Portability | portable |
---|---|
Stability | experimental |
Maintainer | bos@serpentine.com |
Safe Haskell | None |
Statistics.Distribution
Description
Types classes for probability distrubutions
- class Distribution d where
- cumulative :: d -> Double -> Double
- complCumulative :: d -> Double -> Double
- class Distribution d => DiscreteDistr d where
- probability :: d -> Int -> Double
- class Distribution d => ContDistr d where
- class Distribution d => MaybeMean d where
- class MaybeMean d => Mean d where
- class MaybeMean d => MaybeVariance d where
- maybeVariance :: d -> Maybe Double
- maybeStdDev :: d -> Maybe Double
- class (Mean d, MaybeVariance d) => Variance d where
- class Distribution d => ContGen d where
- genContVar :: PrimMonad m => d -> Gen (PrimState m) -> m Double
- class (DiscreteDistr d, ContGen d) => DiscreteGen d where
- genDiscreteVar :: PrimMonad m => d -> Gen (PrimState m) -> m Int
- genContinous :: (ContDistr d, PrimMonad m) => d -> Gen (PrimState m) -> m Double
- findRoot :: ContDistr d => d -> Double -> Double -> Double -> Double -> Double
- sumProbabilities :: DiscreteDistr d => d -> Int -> Int -> Double
Type classes
class Distribution d where
Type class common to all distributions. Only c.d.f. could be defined for both discrete and continous distributions.
Methods
cumulative :: d -> Double -> Double
Cumulative distribution function. The probability that a random variable X is less or equal than x, i.e. P(X≤x).
complCumulative :: d -> Double -> Double
One's complement of cumulative distibution:
complCumulative d x = 1 - cumulative d x
It's useful when one is interested in P(X≥x) and expression on the right side begin to lose precision.

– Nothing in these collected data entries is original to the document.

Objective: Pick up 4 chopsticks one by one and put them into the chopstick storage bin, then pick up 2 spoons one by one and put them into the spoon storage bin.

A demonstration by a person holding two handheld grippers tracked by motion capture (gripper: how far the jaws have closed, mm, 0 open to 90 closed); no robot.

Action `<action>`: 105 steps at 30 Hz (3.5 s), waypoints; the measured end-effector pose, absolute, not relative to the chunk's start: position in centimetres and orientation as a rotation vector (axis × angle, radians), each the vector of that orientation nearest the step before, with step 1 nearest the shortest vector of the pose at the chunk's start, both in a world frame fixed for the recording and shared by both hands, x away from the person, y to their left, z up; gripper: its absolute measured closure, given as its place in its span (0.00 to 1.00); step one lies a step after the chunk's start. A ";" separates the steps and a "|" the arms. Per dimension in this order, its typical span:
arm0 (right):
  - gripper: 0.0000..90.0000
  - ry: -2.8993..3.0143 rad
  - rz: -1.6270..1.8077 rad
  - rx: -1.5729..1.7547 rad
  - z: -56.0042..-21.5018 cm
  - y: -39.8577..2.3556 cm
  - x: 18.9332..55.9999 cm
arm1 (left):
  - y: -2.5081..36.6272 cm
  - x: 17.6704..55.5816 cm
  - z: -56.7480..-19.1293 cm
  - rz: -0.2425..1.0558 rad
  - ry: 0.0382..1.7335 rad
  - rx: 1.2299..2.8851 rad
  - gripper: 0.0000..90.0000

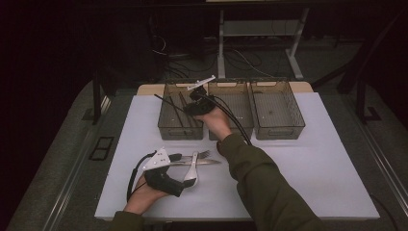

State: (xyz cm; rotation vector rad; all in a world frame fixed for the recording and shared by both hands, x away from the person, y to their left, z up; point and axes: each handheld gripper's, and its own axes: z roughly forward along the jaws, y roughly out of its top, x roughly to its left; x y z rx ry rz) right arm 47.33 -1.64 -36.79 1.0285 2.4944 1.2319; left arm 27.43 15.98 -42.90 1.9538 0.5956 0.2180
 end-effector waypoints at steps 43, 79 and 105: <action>0.48 2.536 1.358 0.964 -36.7 -9.1 42.0 | 15.9 27.4 -43.1 0.235 0.614 1.972 0.00; 0.23 2.363 1.416 0.991 -39.5 -24.8 31.2 | 15.8 27.2 -43.1 0.250 0.631 1.986 0.00; 0.16 2.262 1.283 1.087 -42.6 -30.1 25.8 | 16.0 27.3 -43.2 0.286 0.691 2.021 0.07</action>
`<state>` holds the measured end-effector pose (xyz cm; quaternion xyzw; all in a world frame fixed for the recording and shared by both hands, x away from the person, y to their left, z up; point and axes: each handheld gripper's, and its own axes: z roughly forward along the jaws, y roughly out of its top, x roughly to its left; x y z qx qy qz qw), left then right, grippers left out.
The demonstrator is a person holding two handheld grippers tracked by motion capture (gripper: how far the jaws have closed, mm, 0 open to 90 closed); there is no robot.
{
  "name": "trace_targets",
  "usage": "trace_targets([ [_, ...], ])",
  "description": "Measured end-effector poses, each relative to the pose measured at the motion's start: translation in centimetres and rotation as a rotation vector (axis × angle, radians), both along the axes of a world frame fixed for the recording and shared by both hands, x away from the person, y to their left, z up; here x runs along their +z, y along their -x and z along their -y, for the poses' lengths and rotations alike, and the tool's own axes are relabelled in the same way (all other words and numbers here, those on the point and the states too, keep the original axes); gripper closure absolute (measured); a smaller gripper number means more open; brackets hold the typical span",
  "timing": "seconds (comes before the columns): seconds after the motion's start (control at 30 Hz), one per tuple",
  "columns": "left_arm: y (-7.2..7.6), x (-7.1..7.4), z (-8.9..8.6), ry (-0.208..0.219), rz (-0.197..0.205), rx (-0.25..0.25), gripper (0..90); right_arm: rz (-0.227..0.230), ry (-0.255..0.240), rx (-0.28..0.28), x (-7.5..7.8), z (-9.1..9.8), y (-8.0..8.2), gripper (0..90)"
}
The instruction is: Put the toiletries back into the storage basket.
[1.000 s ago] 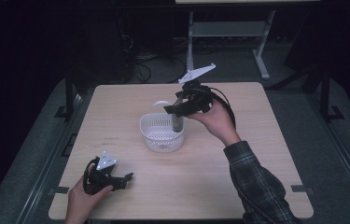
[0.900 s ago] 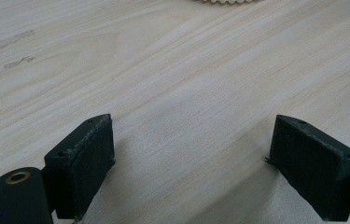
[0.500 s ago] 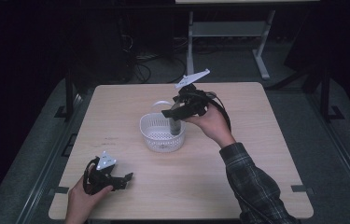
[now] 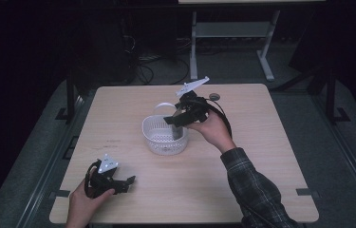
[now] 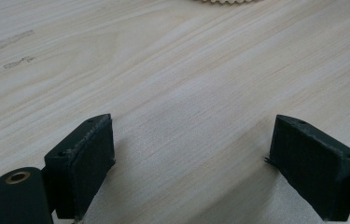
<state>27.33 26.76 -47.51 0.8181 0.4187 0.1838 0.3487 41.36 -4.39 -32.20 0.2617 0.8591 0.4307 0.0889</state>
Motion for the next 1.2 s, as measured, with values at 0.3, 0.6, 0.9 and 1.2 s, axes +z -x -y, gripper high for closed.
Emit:
trace_targets([
  [0.3,0.0,0.0,0.0,-0.002,-0.002,-0.001,12.8,-0.013,0.013,0.002,-1.3,-0.2,-0.1,29.8],
  [0.6,0.0,0.0,0.0,0.0,-0.003,0.0,12.8,-0.033,0.031,0.007,-2.8,-0.5,-0.1,29.8],
  [0.9,0.0,0.0,0.0,0.003,-0.002,0.001,12.8,-0.042,0.05,0.008,-3.5,-0.5,0.0,29.7],
  [1.2,0.0,0.0,0.0,0.001,-0.002,-0.001,12.8,-0.051,0.059,0.009,-4.1,-0.5,0.0,29.7],
])
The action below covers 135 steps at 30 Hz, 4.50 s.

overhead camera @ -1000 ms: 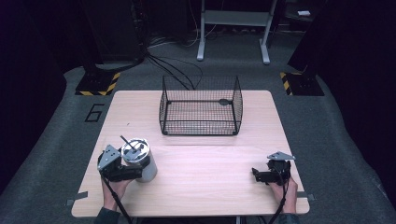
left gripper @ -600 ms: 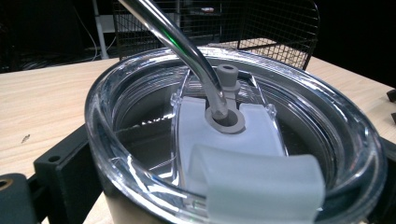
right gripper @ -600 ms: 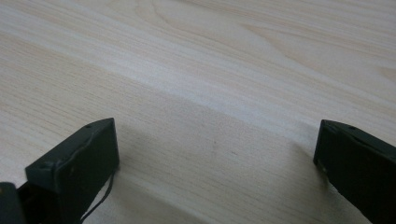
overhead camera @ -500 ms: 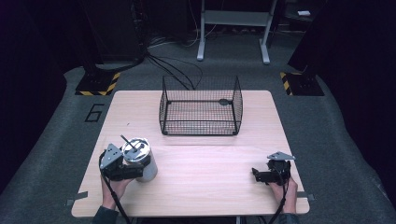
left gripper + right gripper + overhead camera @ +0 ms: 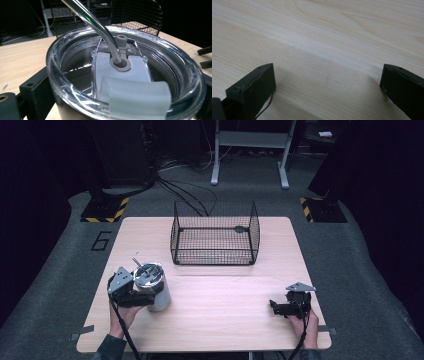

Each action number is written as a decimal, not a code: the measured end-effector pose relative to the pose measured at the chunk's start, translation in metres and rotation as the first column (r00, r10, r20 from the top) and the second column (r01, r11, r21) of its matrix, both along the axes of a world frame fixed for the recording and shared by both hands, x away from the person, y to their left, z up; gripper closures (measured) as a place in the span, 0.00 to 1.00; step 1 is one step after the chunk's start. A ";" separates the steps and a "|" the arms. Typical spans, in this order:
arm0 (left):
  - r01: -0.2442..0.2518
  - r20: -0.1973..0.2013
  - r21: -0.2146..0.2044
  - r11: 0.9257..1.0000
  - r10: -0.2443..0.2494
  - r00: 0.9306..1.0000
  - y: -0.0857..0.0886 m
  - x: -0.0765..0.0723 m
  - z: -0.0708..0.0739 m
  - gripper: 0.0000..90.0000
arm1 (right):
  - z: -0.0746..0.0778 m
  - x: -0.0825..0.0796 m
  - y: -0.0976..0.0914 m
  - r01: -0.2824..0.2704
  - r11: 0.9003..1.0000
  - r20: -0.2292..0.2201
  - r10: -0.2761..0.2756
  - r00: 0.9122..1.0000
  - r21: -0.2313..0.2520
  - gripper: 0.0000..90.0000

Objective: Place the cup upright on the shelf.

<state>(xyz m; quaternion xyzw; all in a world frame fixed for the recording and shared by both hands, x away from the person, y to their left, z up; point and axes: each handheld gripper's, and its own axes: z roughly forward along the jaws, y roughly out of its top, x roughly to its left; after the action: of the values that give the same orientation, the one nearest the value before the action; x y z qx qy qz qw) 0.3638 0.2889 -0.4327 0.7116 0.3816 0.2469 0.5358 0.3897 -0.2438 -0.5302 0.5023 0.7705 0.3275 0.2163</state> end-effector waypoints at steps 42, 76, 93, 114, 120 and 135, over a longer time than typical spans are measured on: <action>0.156 0.033 0.044 0.987 -0.158 0.987 -0.058 0.043 0.046 0.03 | 0.000 0.000 -0.002 -0.014 1.000 -0.002 0.014 1.000 0.000 0.00; 0.219 0.077 0.019 0.975 -0.220 0.972 -0.092 0.080 0.101 0.03 | 0.000 0.000 -0.002 -0.013 1.000 -0.004 0.013 1.000 0.002 0.00; 0.197 0.098 0.033 0.980 -0.200 0.975 -0.108 0.106 0.116 0.03 | 0.000 0.000 -0.002 -0.013 1.000 -0.004 0.013 1.000 0.002 0.00; 0.139 0.090 0.028 0.990 -0.141 0.986 -0.119 0.149 0.125 0.03 | 0.000 0.000 -0.002 -0.013 1.000 -0.004 0.013 1.000 0.002 0.00; 0.110 0.076 0.027 0.994 -0.112 0.991 -0.124 0.164 0.125 0.03 | 0.000 0.000 0.000 -0.006 1.000 -0.002 0.006 1.000 0.010 0.00; 0.051 0.049 0.030 0.998 -0.052 0.997 -0.139 0.193 0.118 0.03 | 0.000 0.000 0.000 0.002 1.000 -0.003 -0.002 1.000 0.014 0.00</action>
<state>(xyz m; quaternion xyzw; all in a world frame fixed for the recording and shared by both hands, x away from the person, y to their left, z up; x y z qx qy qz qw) 0.5566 0.1504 -0.3152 0.7225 0.3460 0.2562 0.5410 0.3902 -0.2437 -0.5303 0.5052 0.7680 0.3317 0.2120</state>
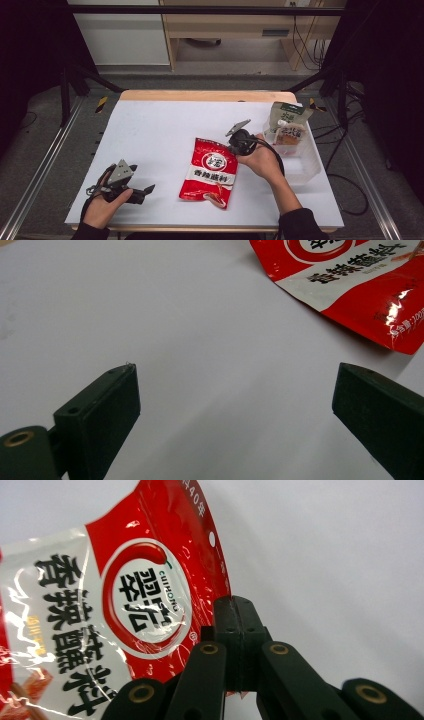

This function have default implementation but implementors are encouraged to provide more precise implementation
Instances
class Distribution d => DiscreteDistr d where
Discrete probability distribution.
class Distribution d => ContDistr d where
Continuous probability distributuion
Methods
density :: d -> Double -> Double
Probability density function. Probability that random variable X lies in the infinitesimal interval [x,x+δx) equal to density(x)⋅δx
quantile :: d -> Double -> Double
Inverse of the cumulative distribution function. The value
x for which P(X≤x) = p. If probability is outside
of [0,1] range function should call error
Distribution statistics
class Distribution d => MaybeMean d where
Type class for distributions with mean. maybeMean
should return
Nothing
if it's undefined for current value of data
Instances
class MaybeMean d => Mean d where
Type class for distributions with mean. If distribution have finite mean for all valid values of parameters it should be instance of this type class.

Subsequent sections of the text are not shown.